Would you repeat the listing below verbatim and drop the images?

_ _ _

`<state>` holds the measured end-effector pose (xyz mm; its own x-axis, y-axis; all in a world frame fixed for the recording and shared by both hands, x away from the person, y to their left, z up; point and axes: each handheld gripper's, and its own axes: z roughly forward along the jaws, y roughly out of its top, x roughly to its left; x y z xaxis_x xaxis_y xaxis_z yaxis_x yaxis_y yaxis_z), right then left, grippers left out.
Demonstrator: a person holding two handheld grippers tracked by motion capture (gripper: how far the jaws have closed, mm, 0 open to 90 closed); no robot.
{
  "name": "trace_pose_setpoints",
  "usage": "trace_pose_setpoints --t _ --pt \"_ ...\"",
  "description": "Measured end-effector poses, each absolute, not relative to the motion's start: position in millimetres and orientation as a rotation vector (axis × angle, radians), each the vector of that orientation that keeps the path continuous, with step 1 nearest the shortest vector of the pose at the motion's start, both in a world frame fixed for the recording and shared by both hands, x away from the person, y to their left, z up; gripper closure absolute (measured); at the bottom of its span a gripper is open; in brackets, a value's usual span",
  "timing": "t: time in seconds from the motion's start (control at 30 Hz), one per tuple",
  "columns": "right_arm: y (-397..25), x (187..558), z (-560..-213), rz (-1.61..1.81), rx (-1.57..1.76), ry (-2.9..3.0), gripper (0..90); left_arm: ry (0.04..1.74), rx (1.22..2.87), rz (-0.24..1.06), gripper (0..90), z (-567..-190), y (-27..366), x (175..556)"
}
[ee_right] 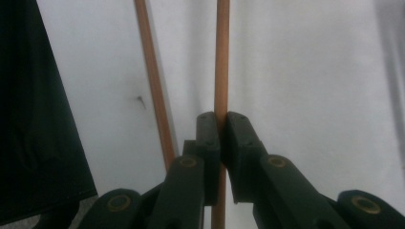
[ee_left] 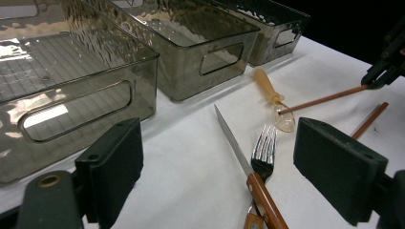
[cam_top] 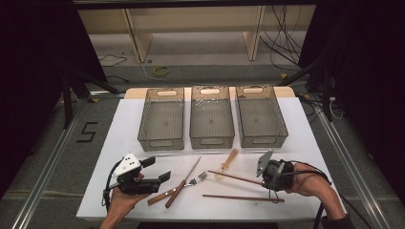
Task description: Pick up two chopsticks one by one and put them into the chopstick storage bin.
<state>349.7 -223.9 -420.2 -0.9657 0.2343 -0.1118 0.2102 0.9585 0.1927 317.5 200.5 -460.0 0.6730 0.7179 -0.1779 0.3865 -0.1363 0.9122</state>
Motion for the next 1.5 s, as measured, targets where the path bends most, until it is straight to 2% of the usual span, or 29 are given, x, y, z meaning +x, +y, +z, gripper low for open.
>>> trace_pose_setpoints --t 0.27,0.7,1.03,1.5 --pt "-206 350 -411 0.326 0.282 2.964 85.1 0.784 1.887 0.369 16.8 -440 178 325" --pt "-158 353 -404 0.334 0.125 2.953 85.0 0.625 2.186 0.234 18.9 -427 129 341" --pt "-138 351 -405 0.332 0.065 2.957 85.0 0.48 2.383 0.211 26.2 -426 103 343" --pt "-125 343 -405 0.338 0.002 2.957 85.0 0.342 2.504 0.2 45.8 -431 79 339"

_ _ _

* [Response to this task]:
`<state>` holds the measured end-effector pose (xyz mm; its own x-axis, y-axis; all in a world frame fixed for the recording and shared by both hands, x away from the person, y to their left, z up; point and axes: each handheld gripper's, and its own axes: z roughly forward along the jaws, y roughly out of its top, x roughly to its left; x y z xaxis_x xaxis_y xaxis_z yaxis_x yaxis_y yaxis_z), right then left, grippers left out.
Demonstrator: a person holding two handheld grippers tracked by motion capture (gripper: how far the jaws have closed, mm, 0 open to 90 closed); no robot.
{
  "name": "trace_pose_setpoints",
  "usage": "trace_pose_setpoints --t _ --pt \"_ ...\"",
  "description": "Measured end-effector poses, each absolute, not relative to the motion's start: position in millimetres and orientation as a rotation vector (axis × angle, radians), each the vector of that orientation that keeps the path continuous, with step 1 nearest the shortest vector of the pose at the motion's start, both in a world frame fixed for the recording and shared by both hands, x away from the person, y to their left, z up; gripper closure absolute (measured); at the bottom of its span a gripper is open; in brackets, a value's usual span",
  "timing": "t: time in seconds from the motion's start (control at 30 Hz), one per tuple",
  "columns": "right_arm: y (-397..25), x (187..558), z (-560..-213), rz (-1.61..1.81), rx (-1.57..1.76), ry (-2.9..3.0), gripper (0..90); left_arm: ry (0.04..1.74), rx (1.22..2.87), rz (-0.24..1.06), gripper (0..90), z (-567..-190), y (-27..366), x (175..556)"
}
[ee_right] 
[ee_left] 
[cam_top] 
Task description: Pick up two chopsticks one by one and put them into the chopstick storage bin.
<state>349.7 -223.9 -420.2 -0.9657 0.2343 -0.1118 0.2102 0.9585 0.1927 317.5 200.5 -460.0 0.6730 0.7179 -0.1779 0.3865 -0.1363 0.9122</state>
Motion for the next 1.5 s, as measured, targets where the path bends most, until it is straight to 2% of the usual span, or 29 are given, x, y, z meaning +x, +y, +z, gripper low for open.
>>> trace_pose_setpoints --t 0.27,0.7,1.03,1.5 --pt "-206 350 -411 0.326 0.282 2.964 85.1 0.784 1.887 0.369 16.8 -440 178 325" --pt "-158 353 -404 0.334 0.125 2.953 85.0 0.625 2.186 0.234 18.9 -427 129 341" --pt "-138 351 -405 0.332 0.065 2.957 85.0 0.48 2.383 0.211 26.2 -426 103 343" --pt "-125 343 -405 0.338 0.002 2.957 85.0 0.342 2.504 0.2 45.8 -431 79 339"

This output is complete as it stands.